At one point, Smith decided to paint just like Norman Rockwell and Andrew Wyeth, and he did that, very handily—maybe twice.
He learned to paint landscapes because he was teaching landscape painting at the Helper workshops and figured if he was teaching the process he should probably know how to do it. Problem was, “They expect a tree to look like a fucking TREE!” he exclaims in some exasperation. “And I like to paint more the spirit of a tree. So that didn’t last.” In his 2013 spotlight on the artist in 15 Bytes, Shawn Rossiter reports that while teaching in Helper Smith, instead of giving the usual walk-by instructions, drove by, shouting out his window, “More alizarin,” or “too much ultramarine.” So he might not have lasted there, even if they had let the spirit move him.
And even if Tony Smith is a legend.
The Big Tiny: A Drawing by Tony Smith
A graduate of the University of Utah, Ann Poore is a freelance writer and editor who spent most of her career at The Salt Lake Tribune. She was the 2018 recipient of the Salt Lake City Mayor’s Artist Award in the Literary Arts.
Categories: Artist Profiles | Visual Arts
I loved this article and video about Tony Smith! To me, it clearly describes my experience of who Smith is. Smart Ass, One great art teacher, and……some time an ass hole! He is a legend at the University of Utah Art Department. I love the art he has left in his trail of destruction, painting, drawing, air brush and his hand built home in Torrey. We love ya!
Aloha Anne Poore,
Remeber me? Enjoyed the article on Tony. Just read about his passing. All is well with you I hope. It has been some 50 years
since we have seen each other
Mack, Of course I remember you. Gay and Ted and I were wondering about you very recently. I gather you are still in Hawaii. What do you do there? Beyond the obvious. Would love to know about wife, kids, dogs and especially cats in the family. firstlast name @ comcast.net Ann without an e.

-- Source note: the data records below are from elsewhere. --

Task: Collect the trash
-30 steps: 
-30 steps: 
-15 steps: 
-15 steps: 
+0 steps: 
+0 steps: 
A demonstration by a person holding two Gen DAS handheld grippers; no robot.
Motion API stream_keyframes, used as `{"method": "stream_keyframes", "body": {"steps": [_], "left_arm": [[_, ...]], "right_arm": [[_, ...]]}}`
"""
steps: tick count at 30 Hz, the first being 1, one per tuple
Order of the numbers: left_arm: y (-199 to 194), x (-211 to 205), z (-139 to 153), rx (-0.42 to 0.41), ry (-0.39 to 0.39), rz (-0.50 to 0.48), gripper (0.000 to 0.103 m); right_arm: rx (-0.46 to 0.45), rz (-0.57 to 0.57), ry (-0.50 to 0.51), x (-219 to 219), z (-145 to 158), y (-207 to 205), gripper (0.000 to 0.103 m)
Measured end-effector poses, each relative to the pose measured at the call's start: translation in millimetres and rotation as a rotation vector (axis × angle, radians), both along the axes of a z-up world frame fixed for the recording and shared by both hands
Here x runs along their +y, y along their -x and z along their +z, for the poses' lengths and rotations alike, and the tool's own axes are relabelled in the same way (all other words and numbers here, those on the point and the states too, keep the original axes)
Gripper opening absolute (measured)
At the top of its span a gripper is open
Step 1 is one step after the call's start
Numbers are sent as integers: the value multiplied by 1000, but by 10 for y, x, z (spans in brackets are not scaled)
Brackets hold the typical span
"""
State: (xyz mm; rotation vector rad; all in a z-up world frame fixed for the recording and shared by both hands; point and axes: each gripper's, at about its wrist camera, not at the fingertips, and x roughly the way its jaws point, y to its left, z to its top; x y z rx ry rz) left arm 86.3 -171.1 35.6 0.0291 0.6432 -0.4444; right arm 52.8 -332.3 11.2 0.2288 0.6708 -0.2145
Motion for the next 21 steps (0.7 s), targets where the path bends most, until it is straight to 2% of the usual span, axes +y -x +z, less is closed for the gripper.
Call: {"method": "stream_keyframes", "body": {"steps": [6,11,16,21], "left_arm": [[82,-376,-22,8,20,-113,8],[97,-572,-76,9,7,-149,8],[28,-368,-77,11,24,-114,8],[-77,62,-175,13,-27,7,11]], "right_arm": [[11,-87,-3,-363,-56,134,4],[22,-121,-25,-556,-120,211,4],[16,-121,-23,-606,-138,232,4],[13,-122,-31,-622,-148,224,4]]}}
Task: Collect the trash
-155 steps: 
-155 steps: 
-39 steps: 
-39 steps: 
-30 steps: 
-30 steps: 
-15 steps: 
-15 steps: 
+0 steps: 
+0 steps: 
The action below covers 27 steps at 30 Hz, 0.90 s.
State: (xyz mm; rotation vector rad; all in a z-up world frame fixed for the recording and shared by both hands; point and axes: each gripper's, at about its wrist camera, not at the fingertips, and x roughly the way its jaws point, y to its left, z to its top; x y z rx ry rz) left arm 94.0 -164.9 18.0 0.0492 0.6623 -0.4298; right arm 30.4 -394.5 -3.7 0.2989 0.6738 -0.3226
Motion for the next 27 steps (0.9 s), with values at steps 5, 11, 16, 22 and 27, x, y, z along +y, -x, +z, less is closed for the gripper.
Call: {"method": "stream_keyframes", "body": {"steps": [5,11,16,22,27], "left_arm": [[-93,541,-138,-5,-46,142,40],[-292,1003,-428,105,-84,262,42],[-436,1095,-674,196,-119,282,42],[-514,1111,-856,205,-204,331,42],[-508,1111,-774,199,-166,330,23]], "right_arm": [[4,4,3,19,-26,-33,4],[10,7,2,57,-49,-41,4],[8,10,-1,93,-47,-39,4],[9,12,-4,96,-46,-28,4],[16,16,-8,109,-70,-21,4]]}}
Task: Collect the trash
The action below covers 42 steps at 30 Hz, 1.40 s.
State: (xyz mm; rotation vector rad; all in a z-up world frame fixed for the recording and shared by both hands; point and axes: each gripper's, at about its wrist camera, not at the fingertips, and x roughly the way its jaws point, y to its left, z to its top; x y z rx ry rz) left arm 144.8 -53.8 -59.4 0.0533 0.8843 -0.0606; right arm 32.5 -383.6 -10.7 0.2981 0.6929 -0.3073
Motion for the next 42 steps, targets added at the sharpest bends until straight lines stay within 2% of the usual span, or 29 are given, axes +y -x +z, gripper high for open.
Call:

Ann, I was pleased to see that you continue to grace the Utah arts community with your astute observations! I loved this article as well as Tony’s comments about his “Big Tiny” working process. I’ve been wondering what he would think of the work I am doing now 40 years on. And I can hear him asking me, does it interest you, are you having fun? So, thank you Tony, out there in the ether. Your memory lives on in more places than you could have imagined.